Dans le landerneau politique français, mi- désabusé, mi- excité, se murmure une interrogation persistante : que prépare le président Emmanuel Macron aux Français quand il a évoqué un grand rendez-vous avec eux en janvier 2024 ? Quelle promesse d’accélération pour donner sinon un nouveau souffle à son second mandat, du moins une nouvelle physionomie aux trois années qui lui restent au pouvoir ?
Les politologues avertis comme ceux de dimanche se triturent tellement les méninges que toutes les idées et autres propositions sont semées au vent pour tenter de se rapprocher le plus de la réalité française à venir. Va-t-il annoncer l’organisation d’un référendum sur une thématique essentielle pour les préoccupations françaises ? Va-t-il déclencher une dissolution du Parlement pour appeler les Français à des élections anticipées à la recherche d’une majorité absolue perdue ? Va-t-il promettre les assises d’un nouveau dialogue social entre les autorités et les Français, un choix de réponses dont Emmanuel Macron avait usé et abusé sans grand succès lors du premier mandat ?
Toutes ces pistes sont évoquées mais sans grande conviction. La piste du référendum, notamment sur l’immigration demandée par l’opposition, fut envisagée un temps par l’Elysée avant d’être écartée sous la crainte de se transformer en référendum pour ou contre Macron. L’idée d’une dissolution du Parlement fut brandie dans un coups de sang par Emmanuel Macron dans le cas où les oppositions, de gauche comme de droite, se liguaient contre son gouvernement pour le faire tomber au Parlement par une motion de censure. Les fameuses assises pour une dialogue national sont souvent présentées comme des moulins à vents destinées à enfumer les opinions et à camoufler les indécisions.
La grande surprise de janvier promise par Emmanuel Macron n’engloberait pas donc un de ces scénarios à forte teneur disruptive. Reste donc la piste évoquée à plusieurs reprises et jamais mis en œuvre : le changement de Premier ministre et la recherche d’une alternative à Elisabeth Borne. Ce scénario aurait coulé de source si jamais le ministre de l’Intérieur avait réussi du premier coup à faire adopter sa loi sur l’immigration sans passer par la dramaturgie et les concessions faites à la commission paritaire mixte. Dans ce cas-là précis, Gérald Darmanin aurait endossé les habits du seul ministre capable de trouver une coalition majoritaire là où d’autres, comme sa Première ministre avait spectaculairement échoué comme le montraient les convulsions sur la réforme du régime de retraite et les recours abusif au fameux 49.3.

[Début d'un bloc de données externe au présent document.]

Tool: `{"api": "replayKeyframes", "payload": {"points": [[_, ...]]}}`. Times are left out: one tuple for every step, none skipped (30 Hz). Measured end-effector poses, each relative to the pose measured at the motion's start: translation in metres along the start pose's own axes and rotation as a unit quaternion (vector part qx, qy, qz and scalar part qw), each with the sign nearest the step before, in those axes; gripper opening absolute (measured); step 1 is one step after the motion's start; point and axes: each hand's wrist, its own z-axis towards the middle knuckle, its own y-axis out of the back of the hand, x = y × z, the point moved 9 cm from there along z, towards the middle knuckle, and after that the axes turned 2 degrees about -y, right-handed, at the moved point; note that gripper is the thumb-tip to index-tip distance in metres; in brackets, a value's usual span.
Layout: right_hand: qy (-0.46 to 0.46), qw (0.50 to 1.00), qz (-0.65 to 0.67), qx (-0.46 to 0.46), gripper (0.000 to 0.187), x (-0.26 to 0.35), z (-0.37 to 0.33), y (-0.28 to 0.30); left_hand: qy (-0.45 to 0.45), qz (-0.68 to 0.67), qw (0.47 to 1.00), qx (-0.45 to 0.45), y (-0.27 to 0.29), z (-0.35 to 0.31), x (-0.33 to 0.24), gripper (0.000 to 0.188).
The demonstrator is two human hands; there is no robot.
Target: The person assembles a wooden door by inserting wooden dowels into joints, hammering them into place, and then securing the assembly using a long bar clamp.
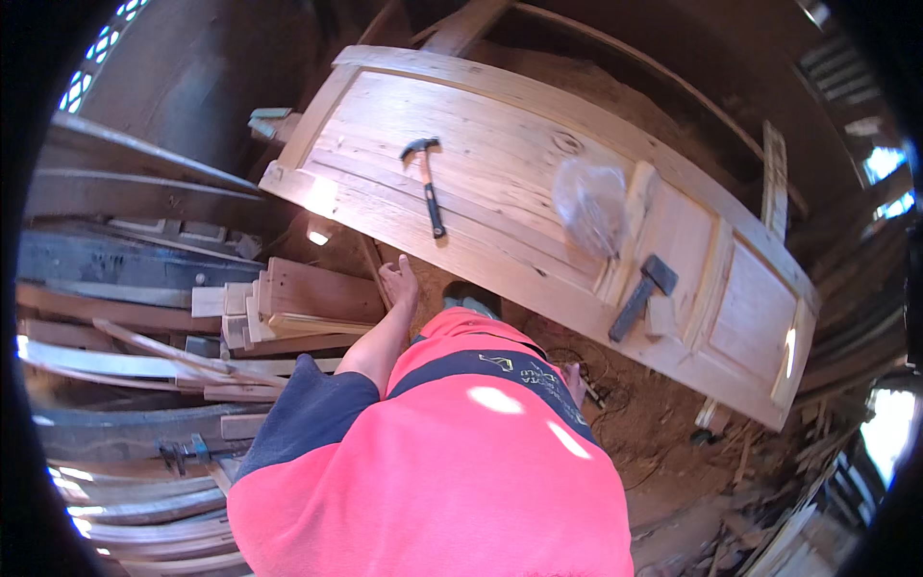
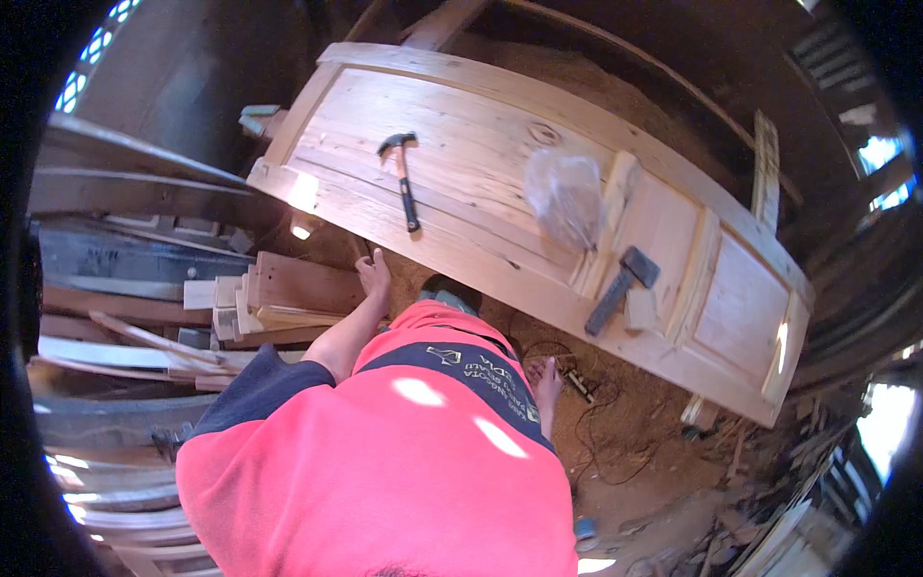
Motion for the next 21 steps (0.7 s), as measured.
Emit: {"api": "replayKeyframes", "payload": {"points": [[-0.047, 0.997, 0.061, 0.023, 0.060, 0.007, 0.003, -0.031, 0.052, -0.052, 0.997, 0.009, -0.001, 0.027, 0.026, 0.065], [-0.084, 0.989, 0.123, 0.022, 0.062, 0.011, 0.013, -0.044, 0.133, -0.128, 0.981, 0.057, -0.020, 0.029, 0.023, 0.069], [-0.086, 0.990, 0.072, 0.082, 0.063, 0.024, 0.020, -0.063, 0.212, -0.202, 0.950, 0.104, -0.043, 0.025, 0.017, 0.074], [-0.085, 0.989, 0.028, 0.118, 0.063, 0.032, 0.022, -0.078, 0.287, -0.274, 0.907, 0.144, -0.059, 0.018, 0.009, 0.079], [-0.089, 0.986, -0.001, 0.143, 0.063, 0.036, 0.025, -0.094, 0.306, -0.327, 0.881, 0.151, -0.068, 0.018, 0.000, 0.083], [-0.090, 0.987, -0.014, 0.129, 0.063, 0.041, 0.029, -0.103, 0.322, -0.379, 0.853, 0.158, -0.077, 0.019, -0.011, 0.087], [-0.092, 0.988, -0.029, 0.120, 0.063, 0.045, 0.030, -0.112, 0.337, -0.428, 0.823, 0.163, -0.084, 0.021, -0.020, 0.092], [-0.093, 0.988, -0.042, 0.114, 0.063, 0.049, 0.033, -0.125, 0.354, -0.433, 0.816, 0.144, -0.091, 0.032, -0.011, 0.095], [-0.094, 0.988, -0.052, 0.109, 0.063, 0.053, 0.034, -0.135, 0.371, -0.436, 0.810, 0.126, -0.096, 0.040, -0.001, 0.098], [-0.095, 0.988, -0.062, 0.105, 0.063, 0.056, 0.035, -0.144, 0.387, -0.440, 0.803, 0.109, -0.106, 0.051, 0.010, 0.101], [-0.092, 0.989, -0.070, 0.095, 0.063, 0.058, 0.040, -0.150, 0.396, -0.438, 0.800, 0.105, -0.111, 0.054, 0.008, 0.101], [-0.091, 0.989, -0.076, 0.087, 0.063, 0.061, 0.042, -0.153, 0.406, -0.422, 0.805, 0.099, -0.110, 0.056, 0.009, 0.102], [-0.088, 0.990, -0.080, 0.078, 0.063, 0.064, 0.046, -0.157, 0.411, -0.393, 0.816, 0.100, -0.107, 0.056, 0.003, 0.103], [-0.084, 0.991, -0.081, 0.064, 0.063, 0.067, 0.049, -0.158, 0.414, -0.352, 0.833, 0.104, -0.100, 0.052, -0.007, 0.104], [-0.081, 0.991, -0.088, 0.057, 0.062, 0.069, 0.052, -0.159, 0.416, -0.303, 0.851, 0.103, -0.090, 0.046, -0.021, 0.105], [-0.078, 0.991, -0.094, 0.049, 0.062, 0.072, 0.054, -0.161, 0.418, -0.255, 0.866, 0.101, -0.080, 0.044, -0.031, 0.105], [-0.079, 0.991, -0.103, 0.044, 0.062, 0.072, 0.052, -0.161, 0.422, -0.219, 0.875, 0.095, -0.075, 0.043, -0.031, 0.106], [-0.080, 0.990, -0.108, 0.038, 0.062, 0.071, 0.051, -0.163, 0.424, -0.192, 0.881, 0.089, -0.075, 0.046, -0.026, 0.107], [-0.080, 0.989, -0.117, 0.037, 0.062, 0.073, 0.048, -0.166, 0.431, -0.189, 0.878, 0.085, -0.085, 0.054, -0.005, 0.107], [-0.079, 0.988, -0.124, 0.034, 0.062, 0.077, 0.047, -0.169, 0.437, -0.186, 0.876, 0.083, -0.098, 0.061, 0.018, 0.108], [-0.079, 0.988, -0.132, 0.031, 0.062, 0.080, 0.044, -0.170, 0.441, -0.186, 0.874, 0.080, -0.112, 0.068, 0.035, 0.109]]}}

Aujourd’hui Gérald Darmanin a échoué dans cet exercice de démonstration d’autorité et se voit fermer les portes de Matignon. Emmanuel Macron ne pourra donc pas choisir un homme qui n’a pas fait mieux que l’actuelle locataire de Matignon, sauf à procéder à une greffe politique dont tous les indicateurs annoncent qu’elle ne prendrait pas. Si la surprise de janvier tourne autour de la recherche d’une nouvelle tête de l’exécutif, la tâche est d’autant plus ardue que l’oiseau rare est difficile à trouver même si de minces indicateurs pointent Gabriel Attal. Le nouveau ou la nouvelle première ministre doit avoir une qualité cardinale pour justifier les raisons de son installation, celle d’être capable de forger des majorités parlementaires qui permettent à Emmanuel Macron de faire passer de manière naturelle ses projets de réformes, et non être obligé à chaque fois de recourir aux dispositions d’exception que lui procure la constitution. Efficace mais politiquement mortel. Tant Macron, à force de gérer les affaires du pays à coups de 49.3, est accusé de tuer l’esprit démocratique des institutions de la cinquième république.

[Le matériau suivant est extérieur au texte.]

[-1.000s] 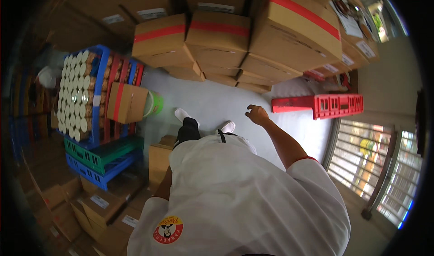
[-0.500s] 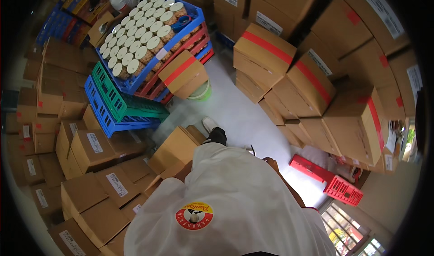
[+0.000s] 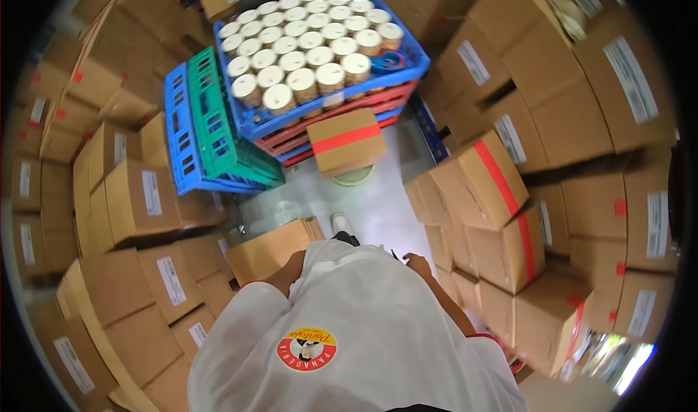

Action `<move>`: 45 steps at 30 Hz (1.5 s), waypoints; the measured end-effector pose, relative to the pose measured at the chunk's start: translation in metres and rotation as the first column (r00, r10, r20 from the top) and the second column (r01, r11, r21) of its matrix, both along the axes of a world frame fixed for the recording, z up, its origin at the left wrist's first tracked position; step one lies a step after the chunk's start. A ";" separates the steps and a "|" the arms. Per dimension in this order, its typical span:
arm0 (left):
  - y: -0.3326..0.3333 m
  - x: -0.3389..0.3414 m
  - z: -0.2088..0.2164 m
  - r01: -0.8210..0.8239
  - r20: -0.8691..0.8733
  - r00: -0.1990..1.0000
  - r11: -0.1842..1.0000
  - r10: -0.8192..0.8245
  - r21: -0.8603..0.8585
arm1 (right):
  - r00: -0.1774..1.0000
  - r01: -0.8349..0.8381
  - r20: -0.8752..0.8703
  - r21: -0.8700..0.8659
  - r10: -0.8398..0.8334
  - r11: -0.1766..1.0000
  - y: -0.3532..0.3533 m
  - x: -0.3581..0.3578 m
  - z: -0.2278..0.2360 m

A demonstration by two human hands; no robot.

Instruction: The person tapes the bottom of a cardboard box using a tape dispenser, places several plastic containers of food from a blue crate into the box, and then seals the top of the box with tape before moving it to a stack of other packed boxes.

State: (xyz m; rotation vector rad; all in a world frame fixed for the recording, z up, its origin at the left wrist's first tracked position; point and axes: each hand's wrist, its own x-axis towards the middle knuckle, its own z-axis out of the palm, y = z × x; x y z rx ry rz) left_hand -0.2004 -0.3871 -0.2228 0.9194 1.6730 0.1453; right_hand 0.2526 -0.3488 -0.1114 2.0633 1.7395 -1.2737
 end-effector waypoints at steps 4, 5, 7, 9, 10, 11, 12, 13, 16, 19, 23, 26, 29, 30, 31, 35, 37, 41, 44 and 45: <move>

Le changement de Premier ministre, même s’il n’interviendrait pas durant le mois de janvier incarnant cette surprise promise par Macron, est une nécessité inscrite dans le temps pour le président de la république. Donner aux Français un nouveau Premier ministre avec un nouveau gouvernement est la seule piste susceptible de donner un nouveau souffle à son second mandat. Le défi majeur pour Macron est de chasser cette terrible impression en France qu’à trois années des prochaines élections présidentielles, une atmosphère de fin de règne s’est installée sur le pouvoir. Une situation où Emmanuel Macron et sa majorité relative au Parlement sont tellement paralysés qu’ils n’attendent que la délivrance de 2027. Dans tous les cas de figure, Emmanuel Macron aura à gérer une séquence politique aussi lourde qu’incapacitante.